Here, friends, family, colleagues and loved ones of the deceased person will gather after the ceremony and burial or cremation. The purpose of a wake in modern times is to share memories and stories of the lost loved one. It can be seen as a celebration of the person’s life, as well as an opportunity for family and friends to comfort each other in grief.
During a wake, there will often be refreshments. Mourners may have a drink (depending on their culture, traditions or religion) and help themselves to food from a buffet. The person’s favourite food or drinks may even be served, which can be a very nice touch.
The chance to have some refreshments can actually be very important after a long, difficult day of funeral arrangements. Sadness and grief can be very tiring, and many people will be very glad of the chance to rest and have some refreshments in the company of loved ones.
Wakes can of course be very sombre occasions, but they can also be surprisingly upbeat. This is because after the stress of a very difficult day - one which many loved ones will be dreading - it feels good to let off some steam. It can also be comforting to be around family members and to share positive, inspiring stories which celebrate a life alongside grieving its loss.
A wake usually lasts a few hours. Guests will gather and deliver their condolences to the relatives of the deceased, before food is served. Funerals can be exhausting and emotional, so some mourners may be glad when the wake is finished and guests have gone home. However, other wakes may go on late until the evening, depending on the venue and the mood of the mourners.
Do you have to wear black to a wake?
It can sometimes be difficult to know the etiquette for funerals and wakes. While it is usually advisable to wear black or dark colours to a funeral - unless specifically told otherwise - wakes tend to be more casual, social occasions. If you haven’t been able to attend the funeral itself, or the person is having a wake funeral instead, what should you wear?
The golden rule in these tricky situations is to be respectful. The occasion is about the deceased person and their loved ones, not about you. So ideally, you should blend into the background and fit in with the other mourners.
You don’t necessarily have to wear black to a wake, but you should choose dark or low-key colours if you aren’t sure what the dress code is. Keep patterns plain and simple, and avoid clothing with festive or novelty designs. While wakes can be more relaxed than formal funeral services, it’s still best to keep clothing relatively smart. Anything too casual could look out of place.
The most important thing is to be as respectful as possible of any specific wishes set out by the deceased or their family. This could take the form of a request for all mourners to wear bright colours, for example, or a request for an altogether more a traditional and sombre affair. If specific instructions have been left by the departed, it’s respectful for mourners to follow them.

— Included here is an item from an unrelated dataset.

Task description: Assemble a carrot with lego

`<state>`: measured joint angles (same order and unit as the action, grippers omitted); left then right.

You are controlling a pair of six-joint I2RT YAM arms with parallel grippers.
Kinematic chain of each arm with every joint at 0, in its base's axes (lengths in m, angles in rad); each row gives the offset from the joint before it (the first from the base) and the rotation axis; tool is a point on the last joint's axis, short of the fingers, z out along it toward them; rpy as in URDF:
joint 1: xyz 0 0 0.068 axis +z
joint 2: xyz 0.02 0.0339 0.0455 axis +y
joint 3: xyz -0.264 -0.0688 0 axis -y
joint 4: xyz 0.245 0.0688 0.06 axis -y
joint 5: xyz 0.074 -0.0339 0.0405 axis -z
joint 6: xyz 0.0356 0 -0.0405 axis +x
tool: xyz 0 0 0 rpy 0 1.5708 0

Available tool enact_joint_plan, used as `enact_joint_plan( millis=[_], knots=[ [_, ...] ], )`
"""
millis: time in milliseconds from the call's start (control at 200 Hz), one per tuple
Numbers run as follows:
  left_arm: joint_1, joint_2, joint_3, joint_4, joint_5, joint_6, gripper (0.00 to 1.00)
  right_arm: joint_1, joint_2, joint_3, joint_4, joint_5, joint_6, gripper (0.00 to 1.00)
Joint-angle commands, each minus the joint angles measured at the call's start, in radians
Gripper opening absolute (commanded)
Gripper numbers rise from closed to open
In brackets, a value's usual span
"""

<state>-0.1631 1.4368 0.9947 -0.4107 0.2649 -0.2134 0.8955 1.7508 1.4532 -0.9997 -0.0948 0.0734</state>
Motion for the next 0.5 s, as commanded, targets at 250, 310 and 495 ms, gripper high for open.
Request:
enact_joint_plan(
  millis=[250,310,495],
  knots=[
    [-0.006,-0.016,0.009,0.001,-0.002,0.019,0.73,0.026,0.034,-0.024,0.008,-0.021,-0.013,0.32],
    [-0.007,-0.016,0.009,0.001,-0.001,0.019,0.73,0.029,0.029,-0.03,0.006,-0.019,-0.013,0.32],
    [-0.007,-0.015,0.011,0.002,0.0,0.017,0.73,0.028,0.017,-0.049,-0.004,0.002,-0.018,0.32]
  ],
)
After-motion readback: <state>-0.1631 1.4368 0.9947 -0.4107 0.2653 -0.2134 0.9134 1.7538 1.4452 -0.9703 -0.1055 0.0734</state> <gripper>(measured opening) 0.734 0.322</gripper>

If you still aren’t sure what to wear to a wake, it could be a good idea to speak to friends or family who are also attending. Find out what they are wearing and get some advice. After all, it’s better to ask than to get it wrong and risk feeling uncomfortable or offending anyone.
Can you plan your own wake?
While some people won’t want to make decisions about what happens after they die, others may take comfort from making their own plans known ahead of passing. This can ensure family members and friends can carry out the specific final wishes of a loved one, making sure instructions are followed to the letter. This includes the intricate details of both a funeral service and a wake.
Taking out a pre-paid funeral plan with a reputable provider will allow you not only to pay in advance for the services in your chosen plan therefore easing the financial burden on loved ones, but also ensures your wishes are recorded and clearly outlined.